**WHAT IS REQUIRED**
Where the word "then" occurs in a line of the data, return the whole line.

**MATERIAL TO PROCESS**
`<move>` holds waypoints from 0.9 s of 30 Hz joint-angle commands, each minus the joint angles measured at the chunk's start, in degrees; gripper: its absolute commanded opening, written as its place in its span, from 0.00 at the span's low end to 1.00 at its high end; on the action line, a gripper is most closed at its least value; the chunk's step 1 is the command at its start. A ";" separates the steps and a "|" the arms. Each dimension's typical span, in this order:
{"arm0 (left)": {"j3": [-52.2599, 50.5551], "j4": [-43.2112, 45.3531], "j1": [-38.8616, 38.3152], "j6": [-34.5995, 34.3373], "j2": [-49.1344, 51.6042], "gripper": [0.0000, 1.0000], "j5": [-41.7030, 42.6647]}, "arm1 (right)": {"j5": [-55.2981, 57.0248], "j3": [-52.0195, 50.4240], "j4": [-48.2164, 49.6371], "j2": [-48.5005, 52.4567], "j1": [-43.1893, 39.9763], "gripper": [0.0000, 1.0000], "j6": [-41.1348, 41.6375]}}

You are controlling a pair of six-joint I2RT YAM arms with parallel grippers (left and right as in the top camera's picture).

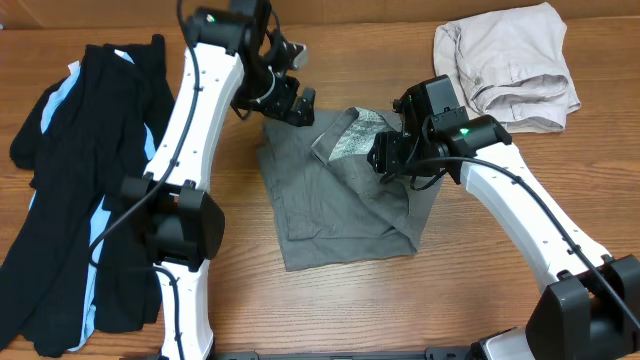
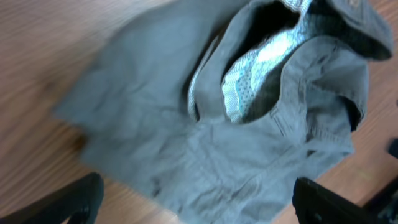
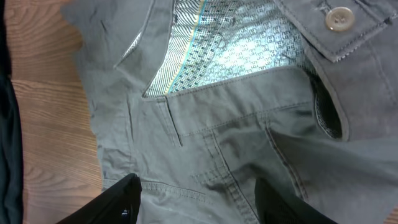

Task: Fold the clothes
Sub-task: 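Grasp the shorts' waistband with both grippers near the top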

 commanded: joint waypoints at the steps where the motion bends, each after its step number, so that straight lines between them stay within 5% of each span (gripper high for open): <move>1: -8.24 4.83 0.22 1.66 -1.18 0.97 7.93 | 0.68 1.73 1.33 -1.64 1.01 0.63 0.33; 16: -25.59 27.19 -1.33 -11.80 -1.18 0.77 10.32 | 0.68 1.73 2.49 -1.64 1.01 0.63 0.39; 27: -29.51 32.72 -5.73 -15.67 -1.18 0.64 6.12 | 0.92 1.73 2.75 -1.64 1.01 0.63 0.37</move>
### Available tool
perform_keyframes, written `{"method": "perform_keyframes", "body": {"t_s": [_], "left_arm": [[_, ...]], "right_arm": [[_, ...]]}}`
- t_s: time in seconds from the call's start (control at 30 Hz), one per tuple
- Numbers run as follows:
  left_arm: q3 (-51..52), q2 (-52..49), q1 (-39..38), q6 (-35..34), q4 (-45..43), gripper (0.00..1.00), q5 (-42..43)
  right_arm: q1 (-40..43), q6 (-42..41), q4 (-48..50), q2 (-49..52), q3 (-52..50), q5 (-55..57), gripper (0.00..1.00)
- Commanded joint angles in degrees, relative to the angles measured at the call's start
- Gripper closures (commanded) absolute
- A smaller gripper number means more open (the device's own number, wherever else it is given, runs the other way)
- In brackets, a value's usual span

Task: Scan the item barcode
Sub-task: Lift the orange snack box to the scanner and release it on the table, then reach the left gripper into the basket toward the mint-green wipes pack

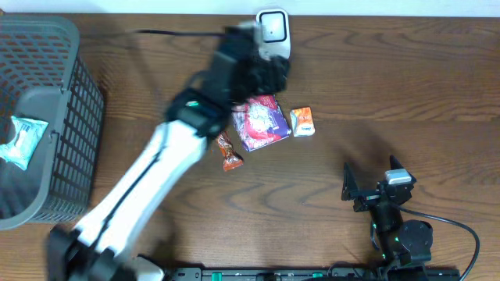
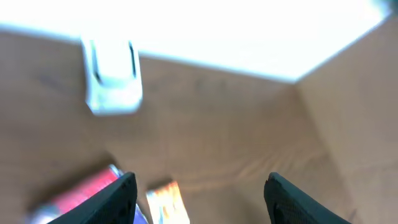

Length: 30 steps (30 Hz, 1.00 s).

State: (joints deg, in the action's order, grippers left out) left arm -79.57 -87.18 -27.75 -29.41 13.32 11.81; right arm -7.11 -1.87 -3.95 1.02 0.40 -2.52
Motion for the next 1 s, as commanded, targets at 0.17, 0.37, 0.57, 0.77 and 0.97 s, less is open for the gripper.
{"method": "perform_keyframes", "body": {"t_s": [0.17, 0.37, 0.57, 0.77, 0.97], "left_arm": [[-0.57, 16.79, 14.62, 10.4, 3.1, 0.33, -1.33], [-0.55, 22.32, 29.09, 10.56, 8.94, 0.32, -6.27], [-0.55, 22.45, 43.15, 10.49, 13.62, 0.32, -6.73], [-0.55, 22.99, 51.21, 7.28, 11.15, 0.32, -6.75], [-0.55, 22.27, 55.6, 7.28, 10.64, 0.32, -10.56]], "right_arm": [[-0.39, 0.68, -0.17, -0.2, -0.09, 0.52, 0.01], [-0.39, 0.68, -0.17, -0.2, -0.09, 0.52, 0.01], [-0.39, 0.68, -0.17, -0.2, -0.09, 0.52, 0.01], [-0.39, 0.68, -0.17, -0.2, -0.09, 0.52, 0.01], [-0.39, 0.68, -0.17, -0.2, -0.09, 0.52, 0.01]]}}
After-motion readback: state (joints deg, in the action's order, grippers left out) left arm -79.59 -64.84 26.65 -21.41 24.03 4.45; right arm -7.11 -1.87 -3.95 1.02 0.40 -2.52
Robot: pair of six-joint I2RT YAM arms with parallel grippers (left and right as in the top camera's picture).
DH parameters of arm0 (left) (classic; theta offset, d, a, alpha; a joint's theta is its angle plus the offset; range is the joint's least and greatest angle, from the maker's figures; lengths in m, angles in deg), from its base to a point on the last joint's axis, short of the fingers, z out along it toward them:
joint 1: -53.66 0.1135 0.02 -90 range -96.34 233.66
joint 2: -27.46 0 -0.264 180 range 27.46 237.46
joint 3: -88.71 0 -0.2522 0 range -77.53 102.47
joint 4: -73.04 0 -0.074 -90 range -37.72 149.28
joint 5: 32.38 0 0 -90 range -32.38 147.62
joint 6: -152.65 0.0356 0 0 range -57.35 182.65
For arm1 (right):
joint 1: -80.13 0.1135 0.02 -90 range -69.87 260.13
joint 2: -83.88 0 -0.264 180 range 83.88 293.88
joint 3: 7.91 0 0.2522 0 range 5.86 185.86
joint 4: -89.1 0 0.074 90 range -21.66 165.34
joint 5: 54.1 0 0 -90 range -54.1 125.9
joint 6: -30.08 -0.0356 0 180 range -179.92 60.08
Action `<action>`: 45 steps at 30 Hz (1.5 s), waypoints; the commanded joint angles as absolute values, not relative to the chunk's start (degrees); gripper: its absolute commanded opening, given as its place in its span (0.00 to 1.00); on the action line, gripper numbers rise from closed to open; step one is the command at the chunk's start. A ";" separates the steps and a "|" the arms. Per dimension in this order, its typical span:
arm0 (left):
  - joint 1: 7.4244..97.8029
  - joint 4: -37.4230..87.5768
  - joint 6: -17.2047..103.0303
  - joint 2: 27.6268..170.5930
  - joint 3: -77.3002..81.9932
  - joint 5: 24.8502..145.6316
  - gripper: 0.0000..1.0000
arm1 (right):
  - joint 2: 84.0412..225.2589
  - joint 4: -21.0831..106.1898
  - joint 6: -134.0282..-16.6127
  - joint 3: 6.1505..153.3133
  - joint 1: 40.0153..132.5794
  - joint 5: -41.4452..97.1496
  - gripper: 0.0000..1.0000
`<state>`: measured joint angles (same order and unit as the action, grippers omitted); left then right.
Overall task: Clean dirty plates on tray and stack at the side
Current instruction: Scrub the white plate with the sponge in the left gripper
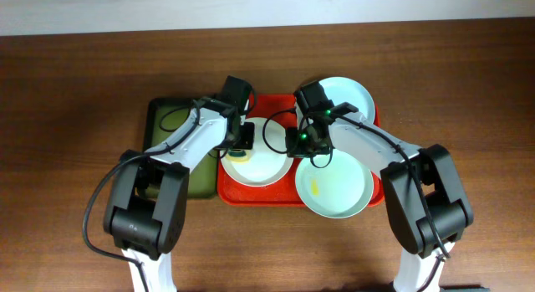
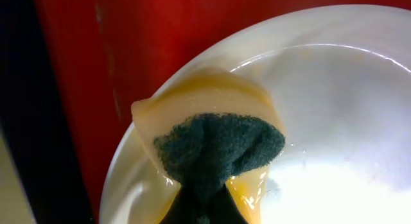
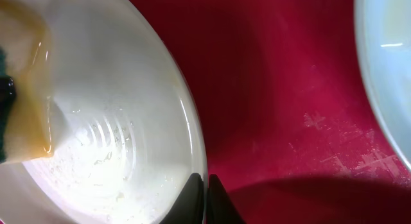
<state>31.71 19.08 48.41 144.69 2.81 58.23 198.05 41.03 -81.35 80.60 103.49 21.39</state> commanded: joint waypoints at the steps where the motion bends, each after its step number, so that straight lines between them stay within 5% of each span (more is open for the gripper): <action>1: 30.55 18.79 47.47 149.22 0.34 70.64 0.00 | 197.87 41.17 -81.35 79.37 103.90 21.46 0.04; 5: 31.75 17.92 48.58 148.15 4.60 79.82 0.00 | 197.87 41.14 -81.35 79.37 103.90 21.46 0.04; 11: 35.18 11.16 48.80 140.06 7.70 65.24 0.00 | 197.87 41.14 -81.35 79.37 103.90 21.28 0.04; 20: 33.19 28.83 47.86 140.06 -7.60 60.83 0.00 | 197.87 41.14 -81.33 79.37 103.90 21.31 0.04; 25: 30.18 28.61 47.27 140.04 -7.60 81.83 0.00 | 197.87 41.14 -81.35 79.37 103.90 21.28 0.04; 32: 30.53 20.02 49.39 139.14 3.20 55.03 0.00 | 197.87 41.14 -81.33 79.37 103.90 21.28 0.04; 38: 30.37 23.80 49.39 147.60 3.13 56.85 0.00 | 197.87 41.14 -81.33 79.37 103.90 21.28 0.04; 41: 30.07 21.35 53.33 147.60 3.88 76.69 0.00 | 197.87 41.32 -81.33 79.37 103.90 21.31 0.04; 45: 30.29 19.75 53.31 142.31 7.53 58.68 0.00 | 197.87 41.30 -81.33 79.37 103.90 21.28 0.04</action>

**SOLUTION BELOW**
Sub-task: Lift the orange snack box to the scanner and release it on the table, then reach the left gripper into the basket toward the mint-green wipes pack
`<state>`: measured joint angles (same order and unit as the action, grippers omitted); left then right.

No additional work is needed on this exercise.